42A. Heaps and Priority Queues

A heap is a data structure that is useful for implementing a priority queue efficiently. There are actually two versions, min-heaps and max-heaps. We will start with min-heaps.

A heap is a tree. Each node in the tree holds an item and a priority. But it is simpler to concentrate on only one of those, the priority. Imagine the item to be attached to it but not written down. For simplicity we assume that the priorities are integers. They could just as well be real numbers or even strings.

There are two requirements that a min-heap must meet.

  1. (Ordering requirement) The priority in a node must be no larger than the priority in each of that node's children (if it has any children). Duplicate priorities are allowed.

  2. (Structural requirement) The levels of a tree are defined by their distance from the root. The root is the only node in level 0. The children of the root form level 1. The nodes at distance 2 from the root form level 2, etc. The structural requirement is that each of the following is true.

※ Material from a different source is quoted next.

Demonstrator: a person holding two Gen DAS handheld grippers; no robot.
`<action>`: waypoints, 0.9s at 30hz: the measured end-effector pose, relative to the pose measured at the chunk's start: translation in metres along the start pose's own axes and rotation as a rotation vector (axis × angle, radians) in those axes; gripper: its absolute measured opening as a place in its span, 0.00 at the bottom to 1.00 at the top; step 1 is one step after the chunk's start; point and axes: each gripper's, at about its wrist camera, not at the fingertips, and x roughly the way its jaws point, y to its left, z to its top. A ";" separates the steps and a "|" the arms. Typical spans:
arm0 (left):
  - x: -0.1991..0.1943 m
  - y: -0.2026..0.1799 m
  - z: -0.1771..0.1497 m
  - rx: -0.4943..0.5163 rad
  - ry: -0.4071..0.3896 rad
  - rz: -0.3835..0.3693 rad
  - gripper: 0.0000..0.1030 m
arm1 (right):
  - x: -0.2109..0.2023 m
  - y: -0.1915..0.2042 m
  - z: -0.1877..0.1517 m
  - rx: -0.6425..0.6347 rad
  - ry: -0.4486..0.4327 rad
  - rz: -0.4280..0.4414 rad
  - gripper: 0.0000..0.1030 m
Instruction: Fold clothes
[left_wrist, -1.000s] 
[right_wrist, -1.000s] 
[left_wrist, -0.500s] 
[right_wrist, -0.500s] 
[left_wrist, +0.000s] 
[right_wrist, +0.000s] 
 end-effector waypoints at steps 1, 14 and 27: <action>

    1. Every level of the tree must be completely full, having the maximum number of nodes that it can possibly have, with the possible exception of the highest numbered level, which we call the bottom level.

    2. Nodes in the bottom level must be as far to the left as possible. There must be no gaps between nodes.

For example, the following is a min-heap. (Only the priority in each node is shown.)

Notice that it obeys both the ordering and the structural requirement.